Norwegian professors are entitled to training and coaching on new teaching methods – which undoubtedly makes an important difference in their own skills and achievement (at least 100 hours annually). As much of it is done in groups, it also contributes to a broader approach – beyond the boundaries of each individual subject and stimulates trans- and interdisciplinary perspective, which allows students to perceive the world in its complexity and interdependence.
The realization of the importance of equipping students with modern competencies and skills is making slow progress in most countries around the globe. Effective change cannot be expected to come only from within universities, though this is undoubtedly most important, and it will be most successful if it does not come primarily from the leaders – it has to be recognised by the professors themselves. This is a case where change should come as a result of higher awareness, commitment to change – and appropriate policies at national and university level. It is difficult to imagine that this battle will be victorious unless many other actors in society will also participate. And that involves the relevant ministry, public engagement of experts on pedagogy, employers, the students, as well as the media.

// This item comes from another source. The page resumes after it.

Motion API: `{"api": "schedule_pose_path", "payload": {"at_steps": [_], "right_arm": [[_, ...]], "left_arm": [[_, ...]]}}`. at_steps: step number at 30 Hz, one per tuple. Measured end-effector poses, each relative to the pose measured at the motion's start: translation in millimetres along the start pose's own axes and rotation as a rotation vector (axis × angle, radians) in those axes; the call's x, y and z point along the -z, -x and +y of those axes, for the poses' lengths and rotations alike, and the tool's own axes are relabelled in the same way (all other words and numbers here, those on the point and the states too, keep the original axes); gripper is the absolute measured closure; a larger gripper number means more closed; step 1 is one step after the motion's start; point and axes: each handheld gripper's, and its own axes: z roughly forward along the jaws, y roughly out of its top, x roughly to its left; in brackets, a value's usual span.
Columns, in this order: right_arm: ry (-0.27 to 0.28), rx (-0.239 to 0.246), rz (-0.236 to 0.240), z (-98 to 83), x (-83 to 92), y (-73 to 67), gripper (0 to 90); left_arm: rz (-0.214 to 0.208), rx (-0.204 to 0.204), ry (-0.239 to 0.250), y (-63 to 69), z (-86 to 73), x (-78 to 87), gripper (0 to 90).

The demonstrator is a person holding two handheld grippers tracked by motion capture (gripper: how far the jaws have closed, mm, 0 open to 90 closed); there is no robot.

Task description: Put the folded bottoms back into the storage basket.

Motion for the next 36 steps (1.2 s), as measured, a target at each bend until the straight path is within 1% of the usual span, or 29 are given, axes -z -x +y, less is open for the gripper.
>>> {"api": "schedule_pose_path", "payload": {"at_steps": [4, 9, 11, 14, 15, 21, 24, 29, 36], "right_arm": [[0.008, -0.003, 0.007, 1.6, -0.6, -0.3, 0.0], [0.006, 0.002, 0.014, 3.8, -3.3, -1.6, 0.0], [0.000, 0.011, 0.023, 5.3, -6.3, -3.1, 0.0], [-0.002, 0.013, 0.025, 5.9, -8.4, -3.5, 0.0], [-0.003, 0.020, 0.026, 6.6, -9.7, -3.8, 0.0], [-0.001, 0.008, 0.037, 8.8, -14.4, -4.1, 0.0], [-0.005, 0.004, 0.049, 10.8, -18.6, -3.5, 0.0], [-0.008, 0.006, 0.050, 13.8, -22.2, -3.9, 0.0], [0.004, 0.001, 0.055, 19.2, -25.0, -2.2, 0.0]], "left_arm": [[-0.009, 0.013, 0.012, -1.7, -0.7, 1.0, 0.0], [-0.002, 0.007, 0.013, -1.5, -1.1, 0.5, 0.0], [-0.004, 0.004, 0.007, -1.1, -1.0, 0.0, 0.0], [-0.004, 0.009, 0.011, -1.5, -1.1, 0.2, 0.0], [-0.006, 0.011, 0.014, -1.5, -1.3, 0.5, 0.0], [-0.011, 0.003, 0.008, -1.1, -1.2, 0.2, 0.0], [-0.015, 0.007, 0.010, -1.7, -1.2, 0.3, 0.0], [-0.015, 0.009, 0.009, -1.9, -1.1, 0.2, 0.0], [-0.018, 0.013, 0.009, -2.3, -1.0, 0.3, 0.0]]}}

According to the recent report Narrowing the skills gap: Here’s what modern graduates lack there are – as a result of steps undertaken - some mixed results already registered. Employers are observing progress in the following skills: teamwork, technical skills, and interpersonal skills. On the other hand, they report the least satisfaction in negotiating skills, leadership, and commercial awareness.
One of the key questions is of course the level of government funding for university education. It should definitely not be under 0.40% of a country's GDP. Without the necessary financial resources, universities have no chance to attract and hire adequate people, who will do their jobs properly. Governments should be aware that funding science and education means the safest investment into their countries' future. In countries where this is not understood, universities will continue losing their best people and will be unable to hire adequate replacements – which means degradation. Exactly the opposite should be happening: universities should receive sufficient funding to be able to attract and keep the best people, who will make the best out of their students.
The other important message is that 21st century universities can expect to be able to play a very important role in modern society and its change processes only if they willingly accept a fully integrated position in these processes – which is not in contradiction with their autonomy.